# What is required
What you return must match the listing below exactly.

====================

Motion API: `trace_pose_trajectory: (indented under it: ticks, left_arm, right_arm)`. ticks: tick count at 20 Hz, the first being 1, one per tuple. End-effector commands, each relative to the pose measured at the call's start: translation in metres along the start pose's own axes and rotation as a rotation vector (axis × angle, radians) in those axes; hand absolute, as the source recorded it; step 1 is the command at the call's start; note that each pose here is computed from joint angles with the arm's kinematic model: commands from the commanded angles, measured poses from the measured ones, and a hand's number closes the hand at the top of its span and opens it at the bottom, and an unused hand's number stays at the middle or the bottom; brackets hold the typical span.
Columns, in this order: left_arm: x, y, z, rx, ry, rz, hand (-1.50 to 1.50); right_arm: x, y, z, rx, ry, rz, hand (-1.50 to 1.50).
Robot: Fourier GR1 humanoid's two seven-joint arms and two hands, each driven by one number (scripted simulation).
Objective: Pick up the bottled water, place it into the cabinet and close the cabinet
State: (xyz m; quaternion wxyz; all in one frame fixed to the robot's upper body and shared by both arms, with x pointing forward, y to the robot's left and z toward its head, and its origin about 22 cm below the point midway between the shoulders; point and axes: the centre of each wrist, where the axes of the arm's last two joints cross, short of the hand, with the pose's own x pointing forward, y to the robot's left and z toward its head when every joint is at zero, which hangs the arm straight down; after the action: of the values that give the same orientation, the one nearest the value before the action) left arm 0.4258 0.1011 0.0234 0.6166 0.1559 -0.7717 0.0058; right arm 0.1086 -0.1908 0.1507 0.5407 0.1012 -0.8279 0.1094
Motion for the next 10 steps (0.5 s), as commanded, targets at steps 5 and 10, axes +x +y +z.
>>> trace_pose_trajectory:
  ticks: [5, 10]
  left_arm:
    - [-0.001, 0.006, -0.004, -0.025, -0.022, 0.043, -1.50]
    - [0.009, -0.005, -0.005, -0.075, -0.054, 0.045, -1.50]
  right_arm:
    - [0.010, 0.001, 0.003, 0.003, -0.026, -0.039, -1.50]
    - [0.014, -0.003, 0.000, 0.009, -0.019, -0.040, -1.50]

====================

# Expected answer
Motion API: `trace_pose_trajectory: (indented under it: ticks, left_arm, right_arm)`. ticks: tick count at 20 Hz, the first being 1, one per tuple. End-effector commands, each relative to the pose measured at the call's start: translation in metres along the start pose's own axes and rotation as a rotation vector (axis × angle, radians) in those axes; hand absolute, as the source recorded it; step 1 is the command at the call's start; note that each pose here is computed from joint angles with the arm's kinematic model: commands from the commanded angles, measured poses from the measured ones, and a hand's number closes the hand at the top of its span and opens it at the bottom, and an unused hand's number stays at the middle or the bottom; brackets hold the typical span.
Columns, in this order: left_arm: x, y, z, rx, ry, rz, hand (-1.50 to 1.50); right_arm: x, y, z, rx, ry, rz, hand (-1.50 to 1.50).
Robot: Fourier GR1 humanoid's two seven-joint arms and two hands, each driven by one number (scripted simulation).
Objective: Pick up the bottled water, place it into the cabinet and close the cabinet
State: (xyz m; quaternion wxyz; all in one frame fixed to the robot's upper body and shared by both arms, with x pointing forward, y to the robot's left and z toward its head, and its origin about 22 cm below the point midway between the shoulders; point and axes: the centre of each wrist, where the axes of the arm's last two joints cross, short of the hand, with the pose's own x pointing forward, y to the robot's left and z toward its head when every joint is at zero, which hangs the arm straight down; after the action: of the values that give the same orientation, the one nearest the value before the action) left arm 0.4258 0.1011 0.0234 0.6166 0.1559 -0.7717 0.0058; right arm 0.1086 -0.1908 0.1507 0.5407 0.1012 -0.8279 0.1094
Motion for the next 10 steps (0.5 s), as commanded, targets at steps 5 and 10, axes +x +y +z.
>>> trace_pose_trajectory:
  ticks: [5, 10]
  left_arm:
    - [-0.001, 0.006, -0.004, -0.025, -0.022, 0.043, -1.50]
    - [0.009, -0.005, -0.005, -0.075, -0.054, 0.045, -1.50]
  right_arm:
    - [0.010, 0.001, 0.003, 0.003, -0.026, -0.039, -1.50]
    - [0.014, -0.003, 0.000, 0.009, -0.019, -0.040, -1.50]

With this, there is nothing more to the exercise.